We determine the relative importance of a of a set of offensive and defensive factors on individual shots near the 3 point line. Using 2015-16 SportVU data, where player and ball positional coordinates are captured 25 times a second, and the accompanying play-by-play data, we extract the following features: ‘Distance Between Shooter And Defender’, ‘Shot Distance’, ‘Difference Between Shooter And Defender Height’, and ‘3PT%’. 3PT% is calculated for the entirety of the 2015-16 season.
We then train a gradient boosting model to predict the shot success probability of a given shot. Although this can be useful on its own, it does not directly provide the relative importance of each of the input features.
To this end, we use interpretable machine learning techniques, specifically shapley values. Using TreeSHAP, we determine the importance scores for each input feature, per shot. Aggregating these values over all games in our dataset, we estimate the relative importance of each feature.
Model
Our preliminary goal is to devise a method to statistically determine the probability of a shot being made. We use XGBoost to model shot probability. Based on a hyperparameter search, we use the following hyperparameters: learning rate=0.05, max depth=3, n estimators=100, basescore=0.45, colsample bytree=1, subsample=0.8, gamma=0. Our chosen booster is ‘gbtree’.

Although our model’s predictive power isn’t extremely strong (AU-ROC=0.56, AU-PRC=0.43), we still perform better than if we only used 3PT% to make predictions. The league average 3PT% was 0.35, so a random estimator would have an AU-PRC of 0.35. We specifically want to deduce what the model is learning within this improvement above 0.35.
Interpretation
We are then able to interpret the model’s predictions. Specifically, we wish to concretely determine which features the model finds to be the most useful to predict the shot probability.
To this end, we use shapley values (an idea from cooperative game theory): a concrete way of “splitting up” contributions among features. Shapley values assign specific negative and positive values, which signify whether a specific trait positively or negatively the model’s predictions. The higher the shapley value for a given feature, the more the model’s prediction was affected by that feature.
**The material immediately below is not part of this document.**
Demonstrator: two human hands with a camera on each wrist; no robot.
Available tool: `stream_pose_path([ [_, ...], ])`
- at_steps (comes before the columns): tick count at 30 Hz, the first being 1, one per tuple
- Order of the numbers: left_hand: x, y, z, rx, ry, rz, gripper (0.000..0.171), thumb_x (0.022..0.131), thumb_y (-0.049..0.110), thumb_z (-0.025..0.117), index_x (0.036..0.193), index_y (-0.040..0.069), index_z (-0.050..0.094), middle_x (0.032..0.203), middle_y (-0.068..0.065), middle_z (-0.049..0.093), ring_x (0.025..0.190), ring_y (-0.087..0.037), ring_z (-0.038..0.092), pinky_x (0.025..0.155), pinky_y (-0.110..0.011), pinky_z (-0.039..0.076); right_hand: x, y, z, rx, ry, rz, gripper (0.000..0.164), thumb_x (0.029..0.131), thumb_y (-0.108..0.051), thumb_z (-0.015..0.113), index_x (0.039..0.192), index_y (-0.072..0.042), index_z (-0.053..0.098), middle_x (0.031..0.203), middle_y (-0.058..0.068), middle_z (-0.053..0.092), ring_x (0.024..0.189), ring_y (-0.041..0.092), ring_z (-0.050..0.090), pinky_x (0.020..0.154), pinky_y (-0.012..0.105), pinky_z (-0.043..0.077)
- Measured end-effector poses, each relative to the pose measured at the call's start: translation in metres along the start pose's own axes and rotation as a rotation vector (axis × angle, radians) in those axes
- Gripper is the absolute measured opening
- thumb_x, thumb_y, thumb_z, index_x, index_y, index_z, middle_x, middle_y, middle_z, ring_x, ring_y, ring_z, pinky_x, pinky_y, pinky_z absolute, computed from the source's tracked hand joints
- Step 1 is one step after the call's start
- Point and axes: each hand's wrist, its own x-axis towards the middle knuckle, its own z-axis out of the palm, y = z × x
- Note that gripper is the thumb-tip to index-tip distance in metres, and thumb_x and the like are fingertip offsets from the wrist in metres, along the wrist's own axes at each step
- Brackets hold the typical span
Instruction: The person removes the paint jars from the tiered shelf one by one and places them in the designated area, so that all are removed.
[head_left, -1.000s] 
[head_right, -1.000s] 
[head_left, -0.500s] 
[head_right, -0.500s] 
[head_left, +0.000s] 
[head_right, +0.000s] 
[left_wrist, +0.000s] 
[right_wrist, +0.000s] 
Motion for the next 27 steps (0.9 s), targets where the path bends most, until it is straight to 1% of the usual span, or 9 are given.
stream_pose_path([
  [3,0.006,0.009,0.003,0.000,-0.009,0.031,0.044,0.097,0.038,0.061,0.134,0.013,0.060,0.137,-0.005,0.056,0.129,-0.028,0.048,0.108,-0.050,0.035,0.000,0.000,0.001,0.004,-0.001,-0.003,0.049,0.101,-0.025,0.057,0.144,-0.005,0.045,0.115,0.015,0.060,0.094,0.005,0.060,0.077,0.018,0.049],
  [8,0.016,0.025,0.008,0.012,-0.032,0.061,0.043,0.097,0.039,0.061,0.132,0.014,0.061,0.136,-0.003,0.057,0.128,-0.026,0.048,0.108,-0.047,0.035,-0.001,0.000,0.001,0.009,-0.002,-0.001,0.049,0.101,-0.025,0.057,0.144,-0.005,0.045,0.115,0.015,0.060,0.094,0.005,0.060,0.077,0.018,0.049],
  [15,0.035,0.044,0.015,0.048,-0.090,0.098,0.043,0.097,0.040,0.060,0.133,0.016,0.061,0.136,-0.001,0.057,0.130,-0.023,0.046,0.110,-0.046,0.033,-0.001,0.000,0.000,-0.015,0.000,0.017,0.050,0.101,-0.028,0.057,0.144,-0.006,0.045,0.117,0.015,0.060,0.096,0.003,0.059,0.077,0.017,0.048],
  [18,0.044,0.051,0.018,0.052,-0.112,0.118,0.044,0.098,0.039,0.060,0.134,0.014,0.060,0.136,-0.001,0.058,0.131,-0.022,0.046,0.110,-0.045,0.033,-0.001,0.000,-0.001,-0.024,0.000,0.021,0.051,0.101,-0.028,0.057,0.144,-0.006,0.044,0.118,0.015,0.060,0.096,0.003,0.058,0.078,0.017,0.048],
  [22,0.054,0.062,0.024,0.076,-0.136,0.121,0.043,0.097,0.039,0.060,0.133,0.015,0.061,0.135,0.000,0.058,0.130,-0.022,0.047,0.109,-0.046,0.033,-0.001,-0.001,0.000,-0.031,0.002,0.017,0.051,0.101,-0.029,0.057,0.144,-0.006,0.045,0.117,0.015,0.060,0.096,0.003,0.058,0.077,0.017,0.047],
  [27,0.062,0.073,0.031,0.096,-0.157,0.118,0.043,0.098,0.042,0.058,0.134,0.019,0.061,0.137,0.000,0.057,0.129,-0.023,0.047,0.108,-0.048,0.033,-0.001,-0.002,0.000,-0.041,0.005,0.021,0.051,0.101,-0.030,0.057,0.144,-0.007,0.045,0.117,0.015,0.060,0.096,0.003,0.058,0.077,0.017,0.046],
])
In order to solve for our shapley values, we use TreeSHAP. For each given datapoint (a single shot), we able to extract the shapley values for the aforementioned features fed into the model ‘Distance Between Shooter And Defender’, ‘Shot Distance’, ‘Difference Between Shooter And Defender Height’, and ‘3PT\%’.
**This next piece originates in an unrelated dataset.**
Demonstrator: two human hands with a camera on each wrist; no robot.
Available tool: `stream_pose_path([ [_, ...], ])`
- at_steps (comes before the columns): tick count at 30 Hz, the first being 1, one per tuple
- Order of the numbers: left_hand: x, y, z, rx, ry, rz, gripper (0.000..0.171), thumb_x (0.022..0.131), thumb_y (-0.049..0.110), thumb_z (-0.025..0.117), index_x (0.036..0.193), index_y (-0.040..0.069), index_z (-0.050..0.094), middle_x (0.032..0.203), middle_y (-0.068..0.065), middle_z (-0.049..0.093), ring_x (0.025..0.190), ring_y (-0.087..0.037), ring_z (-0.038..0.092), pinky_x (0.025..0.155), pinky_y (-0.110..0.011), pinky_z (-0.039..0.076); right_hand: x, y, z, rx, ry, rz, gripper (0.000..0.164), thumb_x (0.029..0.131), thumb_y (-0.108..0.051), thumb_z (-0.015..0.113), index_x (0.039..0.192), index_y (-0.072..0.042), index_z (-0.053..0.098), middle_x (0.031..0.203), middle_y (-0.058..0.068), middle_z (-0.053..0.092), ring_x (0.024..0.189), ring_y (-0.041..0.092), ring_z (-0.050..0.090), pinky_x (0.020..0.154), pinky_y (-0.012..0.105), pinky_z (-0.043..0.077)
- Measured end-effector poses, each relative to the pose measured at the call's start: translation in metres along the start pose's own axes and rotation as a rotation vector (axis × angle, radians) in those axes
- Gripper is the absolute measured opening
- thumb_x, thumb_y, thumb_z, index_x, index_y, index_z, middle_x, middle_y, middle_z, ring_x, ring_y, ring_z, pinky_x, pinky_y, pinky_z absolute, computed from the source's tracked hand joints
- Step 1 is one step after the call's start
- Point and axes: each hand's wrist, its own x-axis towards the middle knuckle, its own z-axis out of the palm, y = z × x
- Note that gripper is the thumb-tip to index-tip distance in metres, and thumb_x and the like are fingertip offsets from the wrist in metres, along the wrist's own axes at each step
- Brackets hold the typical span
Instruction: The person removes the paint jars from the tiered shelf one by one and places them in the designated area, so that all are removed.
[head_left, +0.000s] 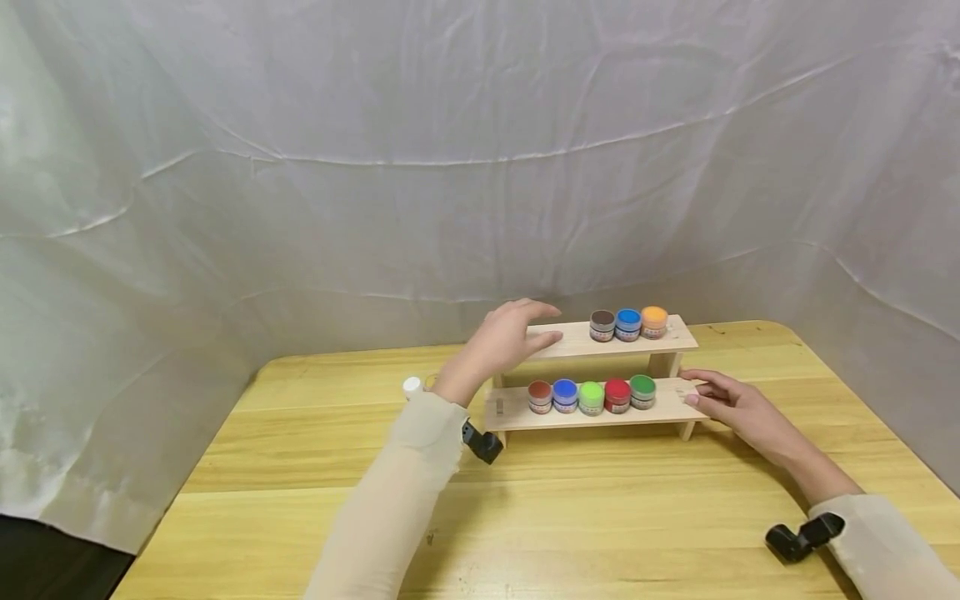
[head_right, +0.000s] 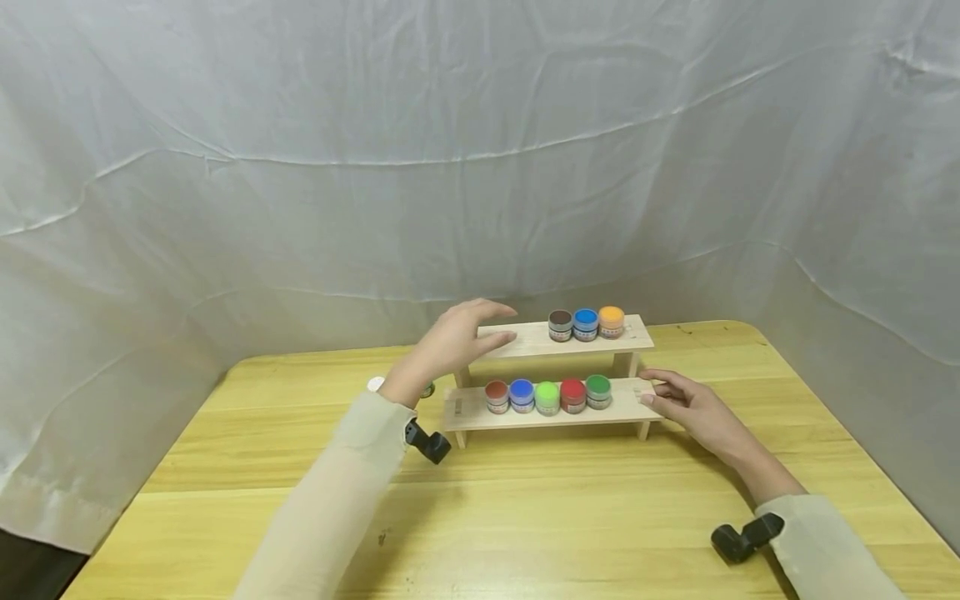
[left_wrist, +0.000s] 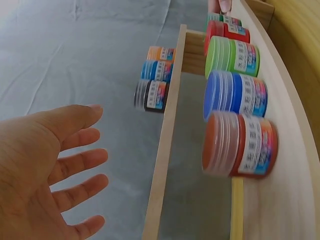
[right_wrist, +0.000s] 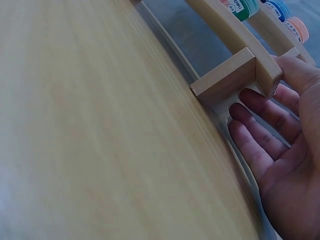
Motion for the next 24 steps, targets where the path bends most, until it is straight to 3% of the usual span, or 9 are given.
stream_pose_path([
  [13,0.024,0.018,0.014,-0.006,-0.037,-0.002,0.044,0.098,0.042,0.057,0.136,0.019,0.059,0.137,0.003,0.056,0.129,-0.021,0.047,0.110,-0.047,0.032,0.000,0.002,-0.001,-0.036,0.005,0.002,0.052,0.101,-0.031,0.057,0.145,-0.008,0.045,0.117,0.014,0.061,0.096,0.004,0.057,0.077,0.017,0.046],
  [24,0.044,0.030,0.021,0.035,-0.043,0.004,0.047,0.098,0.043,0.057,0.139,0.020,0.055,0.135,0.004,0.058,0.128,-0.016,0.048,0.109,-0.039,0.034,0.000,0.001,-0.002,-0.045,0.014,0.005,0.052,0.100,-0.032,0.058,0.145,-0.009,0.046,0.119,0.014,0.061,0.097,0.001,0.056,0.078,0.014,0.044],
])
In the above plot, we see the average shapley value for all of the data points. Specifically, the distance between a shooter and their defender is more important than the 3PT%, Shot Distance, and the Difference between the shooter and defender height. In addition, the difference between a shooter’s height and a defender’s height has little to no significance when determining the probability of a made 3PT shot. Finally, the shot distance on a 3PT shot seems to be less significant than the Distance Between Shooter and Defender and the shooter’s 3PT%.
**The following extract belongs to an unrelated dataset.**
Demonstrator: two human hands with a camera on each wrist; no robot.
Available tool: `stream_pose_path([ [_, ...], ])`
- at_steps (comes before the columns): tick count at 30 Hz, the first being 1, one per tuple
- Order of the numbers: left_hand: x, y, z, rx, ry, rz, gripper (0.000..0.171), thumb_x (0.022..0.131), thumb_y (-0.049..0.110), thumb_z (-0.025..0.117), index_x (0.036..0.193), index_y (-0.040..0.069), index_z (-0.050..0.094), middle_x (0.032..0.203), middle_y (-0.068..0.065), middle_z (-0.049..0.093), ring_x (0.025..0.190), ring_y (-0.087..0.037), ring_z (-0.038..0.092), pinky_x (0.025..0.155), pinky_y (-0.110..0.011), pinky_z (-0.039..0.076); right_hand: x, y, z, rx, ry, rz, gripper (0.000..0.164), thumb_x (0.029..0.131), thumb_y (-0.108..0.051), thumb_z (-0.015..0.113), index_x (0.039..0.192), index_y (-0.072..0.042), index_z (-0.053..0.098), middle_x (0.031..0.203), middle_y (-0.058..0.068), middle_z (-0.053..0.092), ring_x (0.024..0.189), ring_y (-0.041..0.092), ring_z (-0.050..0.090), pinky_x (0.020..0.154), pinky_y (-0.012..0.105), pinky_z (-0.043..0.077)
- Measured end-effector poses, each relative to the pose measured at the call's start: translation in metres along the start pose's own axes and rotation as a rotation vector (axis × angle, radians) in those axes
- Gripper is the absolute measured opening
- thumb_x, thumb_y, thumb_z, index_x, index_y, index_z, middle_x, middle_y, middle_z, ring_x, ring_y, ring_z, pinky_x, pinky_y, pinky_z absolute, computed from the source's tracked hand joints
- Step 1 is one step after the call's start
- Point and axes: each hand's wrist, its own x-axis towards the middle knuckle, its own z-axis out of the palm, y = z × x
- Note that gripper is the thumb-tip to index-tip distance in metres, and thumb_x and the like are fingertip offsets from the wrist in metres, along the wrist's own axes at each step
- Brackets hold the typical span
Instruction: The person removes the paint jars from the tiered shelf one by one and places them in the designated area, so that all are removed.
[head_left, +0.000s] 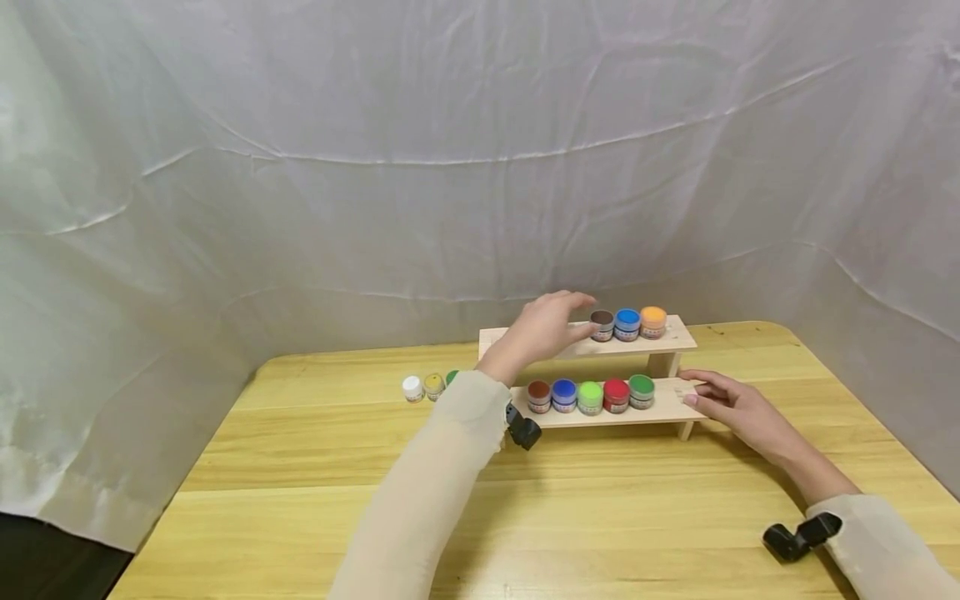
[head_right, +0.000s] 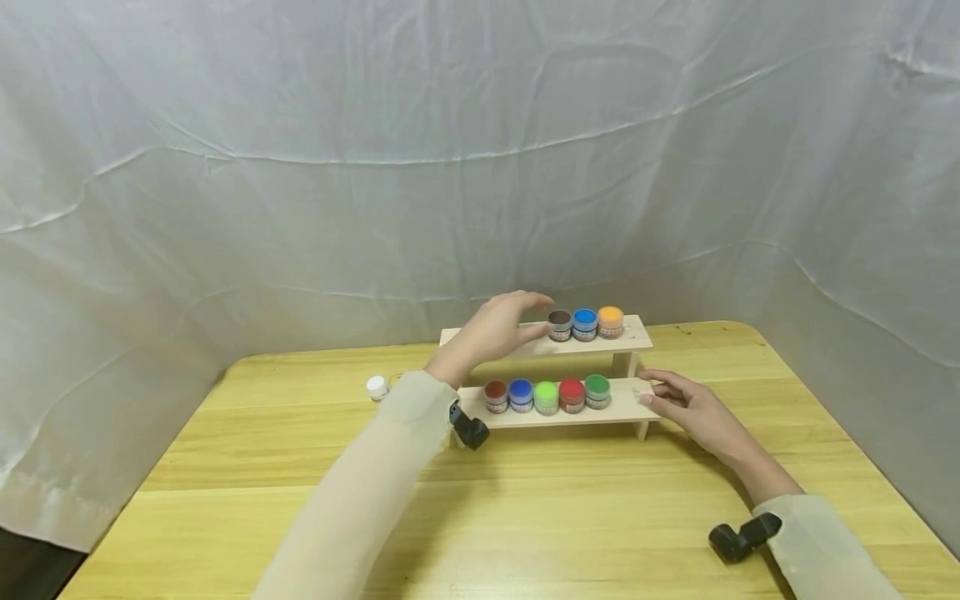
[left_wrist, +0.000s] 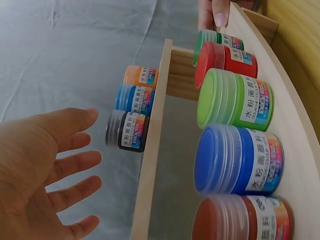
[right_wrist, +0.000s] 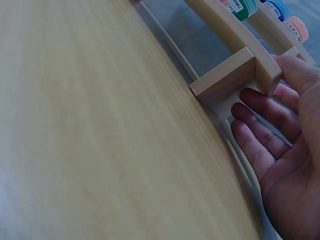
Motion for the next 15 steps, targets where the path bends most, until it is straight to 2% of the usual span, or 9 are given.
stream_pose_path([
  [6,0.012,0.002,0.006,0.013,-0.021,-0.023,0.050,0.097,0.045,0.058,0.140,0.019,0.054,0.133,0.004,0.059,0.127,-0.015,0.049,0.109,-0.035,0.035,0.000,0.002,0.001,-0.001,0.012,-0.015,0.050,0.100,-0.030,0.059,0.144,-0.008,0.048,0.116,0.013,0.062,0.095,0.002,0.057,0.077,0.014,0.045],
  [15,0.023,0.007,0.014,0.062,-0.029,-0.043,0.059,0.090,0.054,0.063,0.138,0.019,0.057,0.124,0.005,0.062,0.116,-0.013,0.054,0.100,-0.033,0.042,0.001,0.002,0.001,0.010,0.010,-0.026,0.050,0.100,-0.030,0.059,0.143,-0.007,0.048,0.114,0.013,0.062,0.095,0.003,0.059,0.077,0.015,0.046],
])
In the more detailed version of our shapley value plot, we are able to pinpoint the trends for each of the features. For instance, in the 3PT% plot, we notice that the higher the 3PT%, the higher the shapley value. Although this specific information is fairly intuitive, it serves as a sanity check for how our model actually was able to learn. Similarly we can determine the distribution of shapley values. For instance, there is not much variance in the shapley values for ’Difference Between Shooter and Defender Height’, while there is significant variance in the ’Distance Between Shooter and Defender’.
Discussion/Conclusion
We believe that our ideology can help coaches adjust their strategies, optimizing for specific shooter situations. In our specific research, we hope to calculate shapley values for specific players. For instance, if we can determine the associated shapley values for a given player on defense, the summation of all of these values across the season can bring us closer to a unified defensive statistic. This can not only be aggregated over a season, but over specific games as well, allowing us to answer questions like: “How well did Anthony Davis play on defense during game 6 of the finals?” This can also help isolate offensive achievement as well. But beyond this research, we hope that our methods can show that shapley values area field worth exploring in sports. Whether discussing the relative importance of specific attributes on a shot, or discussing lineups as a whole, we believe that the calculation of shapley values can help us understand the relative importance of features. Our ideology is similar to that of Matt Ploenzke’s Submission to the Big Data Bowl. Specifically, we hope that our method can show the benefits to intepretable machine learning methods in general. Generally, machine-learning methods are considered to be black-box learning methods, but we believe that concepts like shapley values can help decipher these methods. This can help us understand the way that these models are learning, allowing us to better understand sports as a whole. Some improvements on this research include improving model performance and comparing our shot probability model to existing shot probability models.